Your reply must consist of the data below, reproduced character for character.

-------- Records to use --------

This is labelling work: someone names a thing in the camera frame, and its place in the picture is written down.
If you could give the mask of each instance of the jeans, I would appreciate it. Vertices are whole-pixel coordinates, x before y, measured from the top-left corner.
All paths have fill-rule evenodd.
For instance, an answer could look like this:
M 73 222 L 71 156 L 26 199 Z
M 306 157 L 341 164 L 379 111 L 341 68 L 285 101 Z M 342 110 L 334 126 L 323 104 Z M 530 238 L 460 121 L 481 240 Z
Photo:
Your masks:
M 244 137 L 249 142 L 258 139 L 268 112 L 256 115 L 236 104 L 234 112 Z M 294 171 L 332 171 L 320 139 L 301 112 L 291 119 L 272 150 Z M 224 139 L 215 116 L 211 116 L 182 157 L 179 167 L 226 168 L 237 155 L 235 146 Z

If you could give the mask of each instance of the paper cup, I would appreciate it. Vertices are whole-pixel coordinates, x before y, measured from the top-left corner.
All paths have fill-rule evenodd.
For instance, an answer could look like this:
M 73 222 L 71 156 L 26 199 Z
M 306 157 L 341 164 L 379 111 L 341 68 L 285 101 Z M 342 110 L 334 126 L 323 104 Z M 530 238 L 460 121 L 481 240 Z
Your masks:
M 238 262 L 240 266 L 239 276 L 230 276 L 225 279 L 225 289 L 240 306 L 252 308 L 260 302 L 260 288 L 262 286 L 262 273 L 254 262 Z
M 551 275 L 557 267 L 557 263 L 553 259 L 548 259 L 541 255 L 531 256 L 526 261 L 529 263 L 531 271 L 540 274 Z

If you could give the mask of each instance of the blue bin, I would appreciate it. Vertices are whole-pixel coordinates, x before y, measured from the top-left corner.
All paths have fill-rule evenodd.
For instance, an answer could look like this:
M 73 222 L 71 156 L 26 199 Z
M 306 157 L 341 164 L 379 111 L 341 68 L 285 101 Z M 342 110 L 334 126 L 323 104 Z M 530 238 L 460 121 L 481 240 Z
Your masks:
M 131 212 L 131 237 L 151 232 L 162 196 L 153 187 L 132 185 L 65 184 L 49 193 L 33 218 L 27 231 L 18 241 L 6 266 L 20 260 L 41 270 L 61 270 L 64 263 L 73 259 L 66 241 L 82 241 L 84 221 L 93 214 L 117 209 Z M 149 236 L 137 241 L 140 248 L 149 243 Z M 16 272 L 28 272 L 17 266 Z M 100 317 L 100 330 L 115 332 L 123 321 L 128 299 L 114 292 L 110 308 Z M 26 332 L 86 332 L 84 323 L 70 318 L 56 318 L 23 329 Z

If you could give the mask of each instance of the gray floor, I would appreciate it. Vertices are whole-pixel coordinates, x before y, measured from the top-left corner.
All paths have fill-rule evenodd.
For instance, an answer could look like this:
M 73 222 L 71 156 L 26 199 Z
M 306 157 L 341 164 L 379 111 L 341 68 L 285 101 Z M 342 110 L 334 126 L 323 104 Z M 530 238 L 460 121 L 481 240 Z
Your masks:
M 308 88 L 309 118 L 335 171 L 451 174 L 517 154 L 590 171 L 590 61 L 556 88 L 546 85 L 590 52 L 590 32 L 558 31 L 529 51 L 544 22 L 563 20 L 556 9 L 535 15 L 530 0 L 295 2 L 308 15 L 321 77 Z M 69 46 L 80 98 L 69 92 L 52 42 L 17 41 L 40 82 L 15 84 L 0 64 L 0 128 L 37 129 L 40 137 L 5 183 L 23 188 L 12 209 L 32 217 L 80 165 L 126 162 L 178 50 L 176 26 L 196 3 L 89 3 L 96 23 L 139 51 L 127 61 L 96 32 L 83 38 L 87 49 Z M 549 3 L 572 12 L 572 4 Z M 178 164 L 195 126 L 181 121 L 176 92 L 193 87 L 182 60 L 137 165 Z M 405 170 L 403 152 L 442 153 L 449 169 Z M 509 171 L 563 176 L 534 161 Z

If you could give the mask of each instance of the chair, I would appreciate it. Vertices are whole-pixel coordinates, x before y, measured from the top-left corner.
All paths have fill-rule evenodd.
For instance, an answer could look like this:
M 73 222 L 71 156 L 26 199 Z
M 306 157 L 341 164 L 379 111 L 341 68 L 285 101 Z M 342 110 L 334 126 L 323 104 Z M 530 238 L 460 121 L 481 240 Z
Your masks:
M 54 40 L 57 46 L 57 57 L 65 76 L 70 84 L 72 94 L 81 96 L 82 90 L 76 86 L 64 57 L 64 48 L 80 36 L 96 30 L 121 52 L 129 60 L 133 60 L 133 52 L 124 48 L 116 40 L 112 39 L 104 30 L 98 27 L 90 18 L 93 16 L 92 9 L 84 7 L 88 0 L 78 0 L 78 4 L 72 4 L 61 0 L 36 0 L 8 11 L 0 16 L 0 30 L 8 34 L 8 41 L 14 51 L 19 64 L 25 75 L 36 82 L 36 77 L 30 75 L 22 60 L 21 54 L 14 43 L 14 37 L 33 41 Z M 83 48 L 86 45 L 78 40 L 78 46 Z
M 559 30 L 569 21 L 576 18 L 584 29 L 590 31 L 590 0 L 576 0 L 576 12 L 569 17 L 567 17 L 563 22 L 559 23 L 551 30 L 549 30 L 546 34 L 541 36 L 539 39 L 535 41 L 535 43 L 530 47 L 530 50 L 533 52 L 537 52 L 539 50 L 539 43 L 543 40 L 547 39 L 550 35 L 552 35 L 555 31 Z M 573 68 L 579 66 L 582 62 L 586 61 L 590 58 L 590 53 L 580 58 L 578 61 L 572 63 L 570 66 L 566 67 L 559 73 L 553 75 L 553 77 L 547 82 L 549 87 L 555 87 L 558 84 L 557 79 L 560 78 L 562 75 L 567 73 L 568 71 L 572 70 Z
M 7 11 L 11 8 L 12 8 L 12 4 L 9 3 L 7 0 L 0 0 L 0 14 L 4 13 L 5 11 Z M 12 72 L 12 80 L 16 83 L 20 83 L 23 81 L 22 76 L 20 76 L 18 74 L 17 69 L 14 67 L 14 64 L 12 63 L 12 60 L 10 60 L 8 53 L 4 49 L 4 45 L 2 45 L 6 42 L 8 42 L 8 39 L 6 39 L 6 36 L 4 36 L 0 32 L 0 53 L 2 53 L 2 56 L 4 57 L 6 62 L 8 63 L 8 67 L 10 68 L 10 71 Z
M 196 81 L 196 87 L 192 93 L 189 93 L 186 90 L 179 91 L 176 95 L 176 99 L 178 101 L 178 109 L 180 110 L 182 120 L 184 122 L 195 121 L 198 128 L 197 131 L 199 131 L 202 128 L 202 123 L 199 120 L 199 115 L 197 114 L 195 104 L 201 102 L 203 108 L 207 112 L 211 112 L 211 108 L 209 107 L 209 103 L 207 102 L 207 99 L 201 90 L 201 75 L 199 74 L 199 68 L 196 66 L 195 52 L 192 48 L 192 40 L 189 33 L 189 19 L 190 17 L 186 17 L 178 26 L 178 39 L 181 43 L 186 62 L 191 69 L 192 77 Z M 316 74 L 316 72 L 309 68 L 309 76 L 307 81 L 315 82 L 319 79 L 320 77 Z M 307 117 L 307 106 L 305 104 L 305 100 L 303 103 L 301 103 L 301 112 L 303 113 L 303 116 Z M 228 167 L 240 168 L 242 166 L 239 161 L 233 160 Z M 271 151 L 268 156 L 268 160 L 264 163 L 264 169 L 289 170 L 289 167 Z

--------

[Output below]:
This is labelling work: someone names a thing in the camera frame, and its place in the picture is written down.
If you could give the mask of each instance of the jeans, I would appreciate it. Vertices are whole-pixel coordinates, x before y, measured from the top-left corner.
All paths have fill-rule evenodd.
For instance, an answer could look like this:
M 73 222 L 71 156 L 26 199 Z
M 306 157 L 341 164 L 379 111 L 341 68 L 285 101 Z M 342 110 L 334 126 L 323 104 Z M 530 238 L 460 121 L 481 240 Z
Photo:
Your masks:
M 244 137 L 249 142 L 258 139 L 268 112 L 256 115 L 236 104 L 234 112 Z M 294 171 L 332 171 L 320 139 L 301 112 L 291 119 L 272 150 Z M 224 139 L 215 116 L 211 116 L 182 157 L 179 167 L 226 168 L 237 155 L 235 146 Z

If you could give the mask of each instance of the paper cup, I would appreciate it. Vertices are whole-pixel coordinates, x before y, measured from the top-left corner.
All paths have fill-rule evenodd.
For instance, an answer could look like this:
M 73 222 L 71 156 L 26 199 Z
M 306 157 L 341 164 L 379 111 L 341 68 L 285 101 Z M 342 110 L 334 126 L 323 104 Z M 530 238 L 460 121 L 481 240 Z
Your masks:
M 238 262 L 240 266 L 239 276 L 230 276 L 225 279 L 225 289 L 240 306 L 252 308 L 260 302 L 260 288 L 262 286 L 262 273 L 254 262 Z
M 551 275 L 557 267 L 557 263 L 553 259 L 548 259 L 541 255 L 531 256 L 526 261 L 529 263 L 531 271 L 540 274 Z

If you could give the mask of each instance of the blue bin, I would appreciate it. Vertices are whole-pixel coordinates, x before y, measured from the top-left corner.
All paths have fill-rule evenodd.
For instance, an answer could look like this:
M 73 222 L 71 156 L 26 199 Z
M 306 157 L 341 164 L 379 111 L 341 68 L 285 101 Z M 342 110 L 334 126 L 323 104 Z M 530 238 L 460 121 L 481 240 Z
Your masks:
M 131 212 L 131 237 L 151 232 L 162 196 L 153 187 L 132 185 L 65 184 L 49 193 L 33 218 L 27 231 L 18 241 L 6 266 L 20 260 L 41 270 L 61 270 L 64 263 L 73 259 L 66 241 L 82 241 L 84 221 L 93 214 L 117 209 Z M 149 236 L 137 241 L 140 248 L 149 243 Z M 16 272 L 28 272 L 17 266 Z M 100 317 L 100 330 L 115 332 L 123 321 L 128 299 L 114 292 L 110 308 Z M 26 332 L 86 332 L 84 323 L 70 318 L 56 318 L 23 329 Z

If you could give the mask of each instance of the gray floor, I would appreciate it. Vertices are whole-pixel coordinates, x before y, measured from the top-left corner.
All paths have fill-rule evenodd.
For instance, an answer could look like this:
M 73 222 L 71 156 L 26 199 Z
M 306 157 L 341 164 L 379 111 L 341 68 L 285 101 Z M 342 110 L 334 126 L 323 104 Z M 530 238 L 460 121 L 481 240 Z
Your masks:
M 308 88 L 309 118 L 335 171 L 451 174 L 517 154 L 590 171 L 590 61 L 556 88 L 546 85 L 590 52 L 590 32 L 558 31 L 529 51 L 544 22 L 563 20 L 556 9 L 535 15 L 530 0 L 295 2 L 308 15 L 321 77 Z M 69 46 L 80 98 L 69 92 L 52 42 L 17 41 L 40 82 L 15 84 L 0 64 L 0 128 L 37 129 L 40 137 L 5 183 L 23 188 L 12 209 L 32 217 L 80 165 L 126 162 L 178 50 L 176 26 L 196 3 L 89 3 L 96 23 L 139 51 L 127 61 L 96 32 L 83 38 L 87 49 Z M 549 3 L 572 12 L 572 4 Z M 178 164 L 195 126 L 181 121 L 176 92 L 193 87 L 182 60 L 137 165 Z M 405 170 L 403 152 L 442 153 L 449 169 Z M 509 171 L 563 176 L 534 161 Z

If you could give the mask of each instance of the chair, I would appreciate it. Vertices are whole-pixel coordinates, x before y, measured from the top-left corner.
All paths have fill-rule evenodd.
For instance, an answer could look like this:
M 73 222 L 71 156 L 26 199 Z
M 306 157 L 341 164 L 379 111 L 341 68 L 285 101 Z M 342 110 L 334 126 L 323 104 Z M 530 238 L 460 121 L 481 240 Z
Your masks:
M 54 40 L 57 46 L 57 57 L 65 76 L 70 84 L 72 94 L 81 96 L 82 90 L 76 86 L 64 57 L 64 48 L 80 36 L 96 30 L 121 52 L 129 60 L 133 60 L 133 52 L 124 48 L 116 40 L 112 39 L 104 30 L 98 27 L 90 18 L 93 16 L 92 9 L 84 7 L 88 0 L 78 0 L 78 4 L 72 4 L 61 0 L 36 0 L 8 11 L 0 16 L 0 30 L 8 34 L 8 41 L 14 51 L 19 64 L 25 75 L 36 82 L 36 77 L 30 75 L 22 60 L 21 54 L 14 43 L 14 37 L 33 41 Z M 83 48 L 86 45 L 78 40 L 78 46 Z
M 559 30 L 569 21 L 576 18 L 584 29 L 590 31 L 590 0 L 576 0 L 576 12 L 569 17 L 567 17 L 563 22 L 559 23 L 551 30 L 549 30 L 546 34 L 541 36 L 539 39 L 535 41 L 535 43 L 530 47 L 530 50 L 533 52 L 537 52 L 539 50 L 539 43 L 543 40 L 547 39 L 550 35 L 552 35 L 555 31 Z M 573 68 L 579 66 L 582 62 L 586 61 L 590 58 L 590 53 L 580 58 L 578 61 L 572 63 L 570 66 L 566 67 L 559 73 L 553 75 L 553 77 L 547 82 L 549 87 L 555 87 L 558 84 L 557 79 L 560 78 L 562 75 L 567 73 L 568 71 L 572 70 Z
M 7 11 L 11 8 L 12 8 L 12 4 L 9 3 L 7 0 L 0 0 L 0 14 L 4 13 L 5 11 Z M 12 72 L 12 80 L 16 83 L 20 83 L 23 81 L 22 76 L 20 76 L 18 74 L 17 69 L 14 67 L 14 64 L 12 63 L 12 60 L 10 60 L 8 53 L 4 49 L 4 45 L 2 45 L 6 42 L 8 42 L 8 39 L 6 39 L 6 36 L 4 36 L 0 32 L 0 53 L 2 53 L 2 56 L 4 57 L 6 62 L 8 63 L 8 67 L 10 68 L 10 71 Z
M 196 81 L 196 87 L 192 93 L 189 93 L 186 90 L 179 91 L 176 95 L 176 99 L 178 101 L 178 109 L 180 110 L 182 120 L 184 122 L 195 121 L 198 128 L 197 131 L 199 131 L 202 128 L 202 123 L 199 120 L 199 115 L 197 114 L 195 104 L 201 102 L 203 108 L 207 112 L 211 112 L 211 108 L 209 107 L 209 103 L 207 102 L 207 99 L 201 90 L 201 75 L 199 74 L 199 68 L 196 66 L 195 52 L 192 48 L 192 40 L 189 33 L 189 19 L 190 17 L 186 17 L 178 26 L 178 39 L 181 43 L 186 62 L 191 69 L 192 77 Z M 316 74 L 316 72 L 309 68 L 309 76 L 307 81 L 315 82 L 319 79 L 320 77 Z M 307 117 L 307 106 L 305 104 L 305 100 L 303 103 L 301 103 L 301 112 L 303 113 L 303 116 Z M 228 167 L 240 168 L 242 166 L 239 161 L 233 160 Z M 271 151 L 268 156 L 268 160 L 264 163 L 264 169 L 289 170 L 289 167 Z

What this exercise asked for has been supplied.